__TRY IT__
Find each line of the entries with the string "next", please, and copy it.

(Items listed in a dataset)
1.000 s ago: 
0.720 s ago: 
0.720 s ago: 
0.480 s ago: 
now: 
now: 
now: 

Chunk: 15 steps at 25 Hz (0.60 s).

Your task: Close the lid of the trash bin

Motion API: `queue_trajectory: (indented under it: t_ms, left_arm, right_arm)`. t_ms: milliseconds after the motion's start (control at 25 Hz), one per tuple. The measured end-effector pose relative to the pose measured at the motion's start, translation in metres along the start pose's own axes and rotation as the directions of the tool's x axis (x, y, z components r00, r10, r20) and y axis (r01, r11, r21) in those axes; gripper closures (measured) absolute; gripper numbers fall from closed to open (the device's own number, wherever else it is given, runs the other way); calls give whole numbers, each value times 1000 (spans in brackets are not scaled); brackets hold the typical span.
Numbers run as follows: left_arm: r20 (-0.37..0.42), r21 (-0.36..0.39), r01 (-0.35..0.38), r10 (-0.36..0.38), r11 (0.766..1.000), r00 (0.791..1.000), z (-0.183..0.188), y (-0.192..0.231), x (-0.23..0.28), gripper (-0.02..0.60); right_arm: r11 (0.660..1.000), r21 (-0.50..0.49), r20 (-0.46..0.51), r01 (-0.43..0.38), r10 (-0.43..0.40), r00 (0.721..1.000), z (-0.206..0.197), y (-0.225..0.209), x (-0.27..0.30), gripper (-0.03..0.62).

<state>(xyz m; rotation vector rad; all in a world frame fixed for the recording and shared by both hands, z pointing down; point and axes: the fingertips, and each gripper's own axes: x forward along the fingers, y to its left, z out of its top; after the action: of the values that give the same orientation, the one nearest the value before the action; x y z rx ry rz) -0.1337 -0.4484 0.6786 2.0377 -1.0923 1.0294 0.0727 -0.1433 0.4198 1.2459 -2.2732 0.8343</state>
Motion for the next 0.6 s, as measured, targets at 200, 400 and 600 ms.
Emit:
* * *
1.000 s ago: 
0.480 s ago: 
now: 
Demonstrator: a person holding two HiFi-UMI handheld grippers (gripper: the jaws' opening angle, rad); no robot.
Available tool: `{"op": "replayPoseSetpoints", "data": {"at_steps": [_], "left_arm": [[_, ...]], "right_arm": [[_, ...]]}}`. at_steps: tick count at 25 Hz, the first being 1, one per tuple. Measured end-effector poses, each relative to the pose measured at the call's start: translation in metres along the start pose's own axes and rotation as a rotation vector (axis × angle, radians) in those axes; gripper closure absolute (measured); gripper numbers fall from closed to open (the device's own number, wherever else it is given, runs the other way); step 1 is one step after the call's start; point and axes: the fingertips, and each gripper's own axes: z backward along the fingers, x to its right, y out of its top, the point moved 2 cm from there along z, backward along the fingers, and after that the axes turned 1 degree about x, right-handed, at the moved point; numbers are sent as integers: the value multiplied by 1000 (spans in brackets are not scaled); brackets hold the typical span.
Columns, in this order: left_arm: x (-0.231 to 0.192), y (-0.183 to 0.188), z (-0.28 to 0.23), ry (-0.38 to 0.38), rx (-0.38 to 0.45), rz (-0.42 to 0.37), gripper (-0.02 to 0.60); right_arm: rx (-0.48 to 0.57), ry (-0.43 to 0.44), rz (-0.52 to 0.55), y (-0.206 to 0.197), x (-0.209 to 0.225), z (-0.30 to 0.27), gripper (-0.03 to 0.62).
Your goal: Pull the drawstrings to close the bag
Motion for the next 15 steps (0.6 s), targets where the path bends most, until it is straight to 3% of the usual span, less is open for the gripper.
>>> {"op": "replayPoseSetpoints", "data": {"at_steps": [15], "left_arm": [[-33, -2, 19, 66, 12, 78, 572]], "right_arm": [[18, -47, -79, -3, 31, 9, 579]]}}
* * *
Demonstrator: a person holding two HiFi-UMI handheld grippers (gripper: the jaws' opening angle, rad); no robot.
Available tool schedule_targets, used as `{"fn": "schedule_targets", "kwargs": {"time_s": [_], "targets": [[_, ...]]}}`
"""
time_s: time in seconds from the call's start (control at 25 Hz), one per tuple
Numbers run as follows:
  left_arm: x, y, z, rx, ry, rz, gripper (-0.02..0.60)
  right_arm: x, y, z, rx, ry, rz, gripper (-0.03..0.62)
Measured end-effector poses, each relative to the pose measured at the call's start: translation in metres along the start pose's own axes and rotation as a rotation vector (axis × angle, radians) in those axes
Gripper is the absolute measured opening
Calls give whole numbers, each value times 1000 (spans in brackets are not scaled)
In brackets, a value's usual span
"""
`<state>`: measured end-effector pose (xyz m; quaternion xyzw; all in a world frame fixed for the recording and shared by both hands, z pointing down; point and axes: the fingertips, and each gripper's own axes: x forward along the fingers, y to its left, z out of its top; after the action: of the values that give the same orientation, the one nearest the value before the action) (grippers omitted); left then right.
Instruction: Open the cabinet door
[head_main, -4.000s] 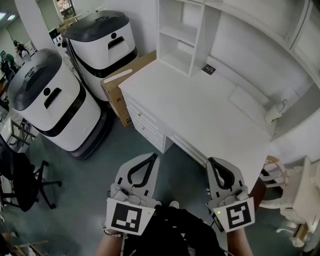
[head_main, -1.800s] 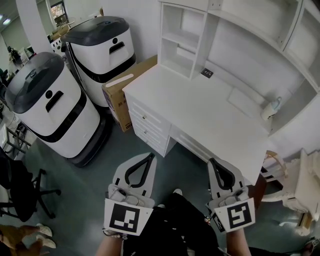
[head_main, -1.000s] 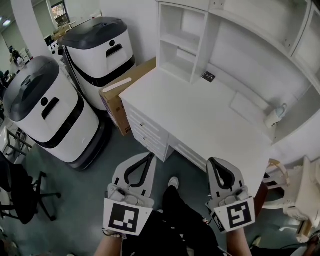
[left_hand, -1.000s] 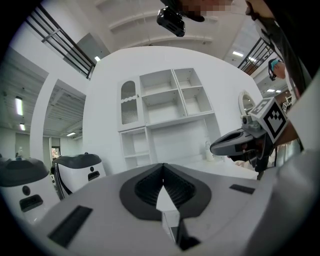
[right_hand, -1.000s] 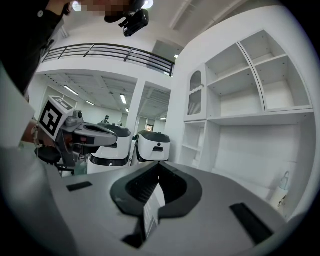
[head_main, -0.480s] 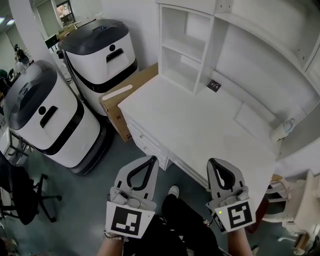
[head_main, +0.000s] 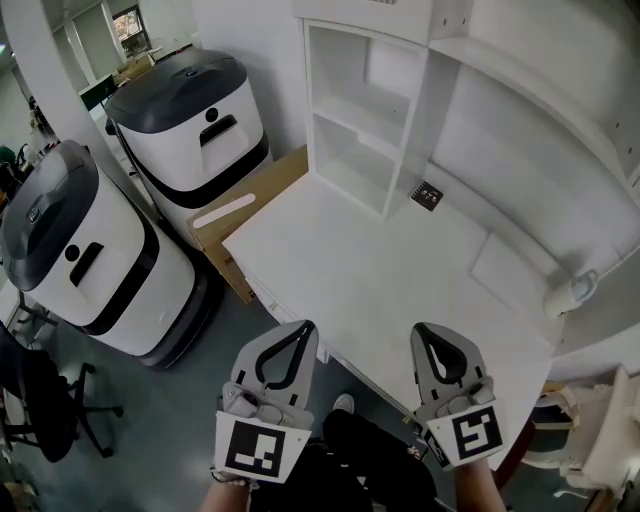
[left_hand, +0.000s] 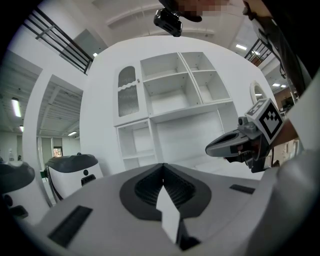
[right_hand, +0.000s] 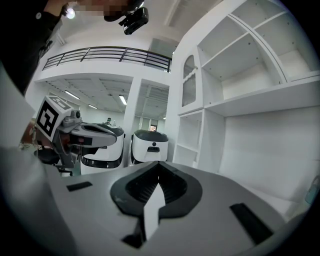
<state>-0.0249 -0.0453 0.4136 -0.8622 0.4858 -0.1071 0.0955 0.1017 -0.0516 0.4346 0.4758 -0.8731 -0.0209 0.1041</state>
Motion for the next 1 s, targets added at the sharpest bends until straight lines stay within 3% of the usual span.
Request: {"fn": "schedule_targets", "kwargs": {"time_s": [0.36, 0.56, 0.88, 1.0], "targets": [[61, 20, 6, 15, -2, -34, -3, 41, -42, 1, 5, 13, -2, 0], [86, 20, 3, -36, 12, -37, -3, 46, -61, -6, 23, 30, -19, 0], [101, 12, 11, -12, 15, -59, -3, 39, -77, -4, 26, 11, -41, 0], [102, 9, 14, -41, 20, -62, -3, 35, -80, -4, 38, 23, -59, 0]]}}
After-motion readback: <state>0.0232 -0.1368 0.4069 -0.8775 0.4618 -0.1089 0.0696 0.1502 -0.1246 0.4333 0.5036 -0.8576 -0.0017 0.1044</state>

__SOLUTION BELOW__
Motion for the next 0.6 s, as measured, targets at 200, 400 and 600 ms.
Motion for the next 15 steps (0.6 s), targets where the path bends most, until it is straight to 3% of the usual span, less is open for the gripper.
Motion for the next 1 s, targets added at the sharpest bends until straight lines stay within 3% of the usual span.

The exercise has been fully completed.